This is a common conundrum and one general solution for it is called 2-phase commit. The TLDR; for that is to have each system first confirm that it has received a message and then after both parties confirm that are able to commit, all parties finalize their actions. This may bring more questions to mind as there's a sort of 'turtles all the way down' aspect to the problem. The article above is a good place to start if you want to have a deeper understanding of this approach.
If your queue and database can engage in such a transaction, that solution may be fully adequate for your needs. Unfortunately, I haven't found support for this to be widely supported between many platforms or at least not obviously so.
If you don't have the option to use 'real' 2-phase commits, the solution generally comes down to implementing retry logic, making your changes as atomic as possible, and falling back to a human in the case where a transaction is not in a clearly valid state.
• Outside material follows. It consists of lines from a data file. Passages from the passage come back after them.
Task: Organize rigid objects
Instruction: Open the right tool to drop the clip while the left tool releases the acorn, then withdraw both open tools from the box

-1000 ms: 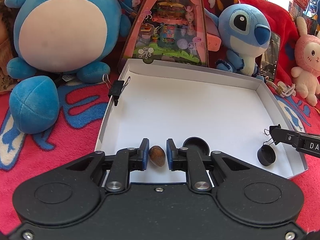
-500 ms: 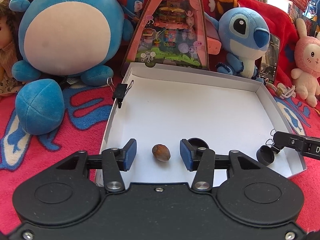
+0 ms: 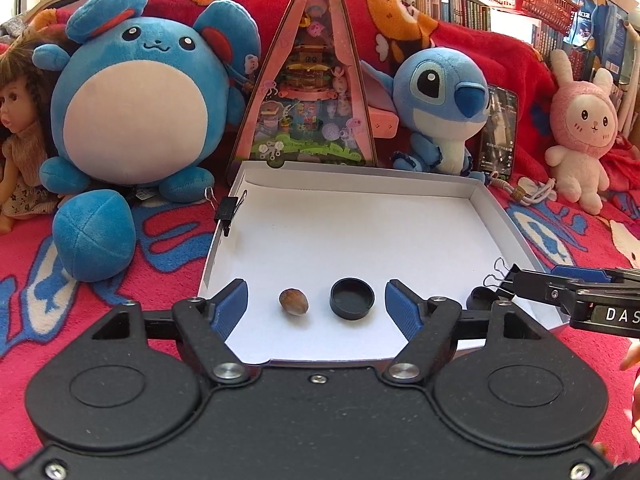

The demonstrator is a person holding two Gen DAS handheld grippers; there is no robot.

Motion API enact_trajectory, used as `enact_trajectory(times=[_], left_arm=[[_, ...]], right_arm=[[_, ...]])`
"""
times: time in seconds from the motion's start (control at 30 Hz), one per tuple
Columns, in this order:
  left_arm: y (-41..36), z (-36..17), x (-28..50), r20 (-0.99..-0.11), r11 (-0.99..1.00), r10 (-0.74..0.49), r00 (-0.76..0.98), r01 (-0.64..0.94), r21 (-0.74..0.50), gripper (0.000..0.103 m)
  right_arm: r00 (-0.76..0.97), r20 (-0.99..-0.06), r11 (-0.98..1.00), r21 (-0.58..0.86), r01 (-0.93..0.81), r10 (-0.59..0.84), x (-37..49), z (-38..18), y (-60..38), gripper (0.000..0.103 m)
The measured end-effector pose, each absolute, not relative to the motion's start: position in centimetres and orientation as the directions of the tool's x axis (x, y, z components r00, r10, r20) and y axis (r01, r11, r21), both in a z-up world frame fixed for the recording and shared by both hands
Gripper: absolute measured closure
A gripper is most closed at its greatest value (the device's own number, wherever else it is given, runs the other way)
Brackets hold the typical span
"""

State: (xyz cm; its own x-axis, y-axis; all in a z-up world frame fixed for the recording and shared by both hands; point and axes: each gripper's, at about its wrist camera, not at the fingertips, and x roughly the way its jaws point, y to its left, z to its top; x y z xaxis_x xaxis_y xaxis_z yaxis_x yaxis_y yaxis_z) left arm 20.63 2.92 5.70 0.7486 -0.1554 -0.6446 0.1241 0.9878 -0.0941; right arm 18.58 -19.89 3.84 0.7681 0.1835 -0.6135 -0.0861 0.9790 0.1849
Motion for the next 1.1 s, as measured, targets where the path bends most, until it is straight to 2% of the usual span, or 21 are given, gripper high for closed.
enact_trajectory(times=[0.5,0.73,0.83,1.1], left_arm=[[1.2,7.2,14.1,-0.571,0.974,-0.223,0.790,0.208,-0.092,0.023],[0.4,6.9,11.8,-0.559,0.967,-0.242,0.793,0.243,-0.074,0.021],[0.3,6.7,11.0,-0.557,0.966,-0.246,0.793,0.248,-0.074,0.020],[0.4,6.0,9.3,-0.564,0.961,-0.262,0.783,0.267,-0.076,0.019]], right_arm=[[0.829,-0.525,0.981,0.109,-0.158,0.192,13.3,4.8,-19.8,0.016],[0.848,-0.499,0.983,0.072,-0.168,0.181,11.1,4.7,-19.8,0.013],[0.856,-0.485,0.983,0.059,-0.172,0.179,10.2,4.6,-19.9,0.008],[0.869,-0.469,0.986,0.026,-0.168,0.160,8.5,4.1,-19.8,0.005]])
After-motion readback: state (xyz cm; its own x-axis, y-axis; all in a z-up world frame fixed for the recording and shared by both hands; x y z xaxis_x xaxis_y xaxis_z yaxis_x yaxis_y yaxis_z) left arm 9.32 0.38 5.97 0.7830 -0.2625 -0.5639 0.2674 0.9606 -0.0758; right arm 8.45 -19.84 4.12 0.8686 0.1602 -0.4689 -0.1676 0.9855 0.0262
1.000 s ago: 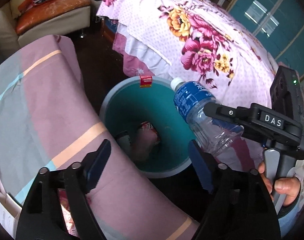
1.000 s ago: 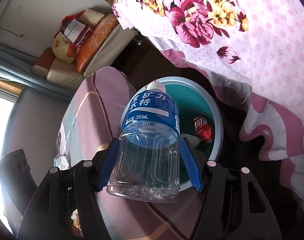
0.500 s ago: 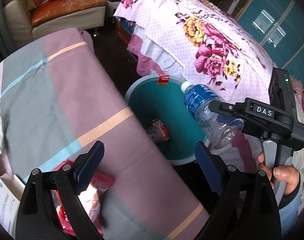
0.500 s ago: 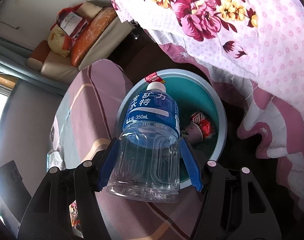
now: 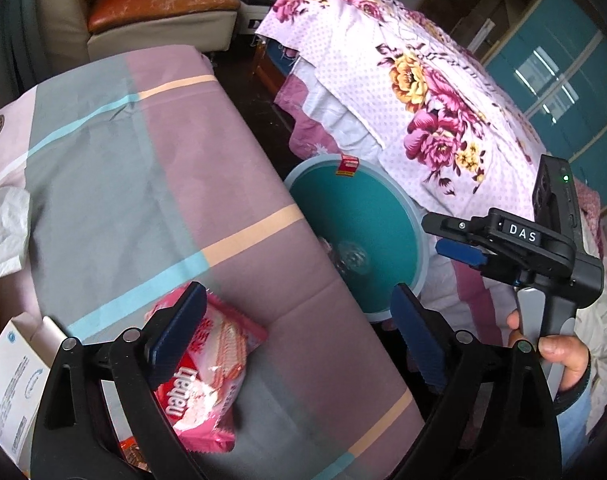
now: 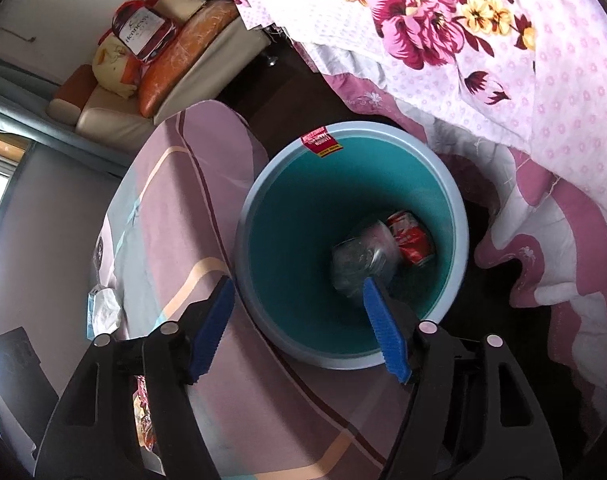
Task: Collect trash
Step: 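Return both tools to the table and grasp the pink Dabao wafer packets with the right tool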
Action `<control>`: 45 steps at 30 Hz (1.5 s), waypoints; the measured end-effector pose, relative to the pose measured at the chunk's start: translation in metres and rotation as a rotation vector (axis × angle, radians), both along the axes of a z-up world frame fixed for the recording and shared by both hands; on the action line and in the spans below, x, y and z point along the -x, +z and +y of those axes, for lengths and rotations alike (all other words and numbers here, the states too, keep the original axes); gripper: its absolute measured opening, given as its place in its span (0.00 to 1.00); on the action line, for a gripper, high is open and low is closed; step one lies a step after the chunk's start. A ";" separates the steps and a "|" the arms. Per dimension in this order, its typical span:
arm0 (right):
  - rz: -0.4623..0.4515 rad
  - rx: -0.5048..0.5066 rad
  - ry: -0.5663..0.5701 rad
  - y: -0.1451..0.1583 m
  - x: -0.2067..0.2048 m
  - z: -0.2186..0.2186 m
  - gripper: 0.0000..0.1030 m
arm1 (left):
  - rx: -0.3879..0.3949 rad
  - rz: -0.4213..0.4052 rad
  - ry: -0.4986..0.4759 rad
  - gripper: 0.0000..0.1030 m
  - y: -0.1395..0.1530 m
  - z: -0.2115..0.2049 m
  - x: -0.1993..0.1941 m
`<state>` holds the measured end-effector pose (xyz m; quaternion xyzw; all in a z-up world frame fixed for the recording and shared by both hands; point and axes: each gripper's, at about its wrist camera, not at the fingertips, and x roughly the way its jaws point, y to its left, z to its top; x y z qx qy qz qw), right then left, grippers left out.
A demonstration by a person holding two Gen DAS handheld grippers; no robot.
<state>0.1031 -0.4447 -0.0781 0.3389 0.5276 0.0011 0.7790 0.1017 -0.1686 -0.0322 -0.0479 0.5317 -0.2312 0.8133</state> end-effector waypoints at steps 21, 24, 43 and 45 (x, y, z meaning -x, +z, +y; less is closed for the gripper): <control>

In your scenario, one option would be to make two updates to the database each committed separately. The first is on receipt of the request as you have discussed. The second update would record the status of the API request based on its response. If it responds with an error which you know indicates that it is safe to retry, you can automate some number of retries. For those entries with no response, responses that do not indicate that it is safe to retry, or those that have exceeded the limit of retries, you then implement some sort of remediation workflow. That can be as simple as a scheduled query that checks for any transactions which are in an unknown state. Even with 2-phase commit, you will likely still need some sort of reconciliation process to ensure all transactions have been processed properly.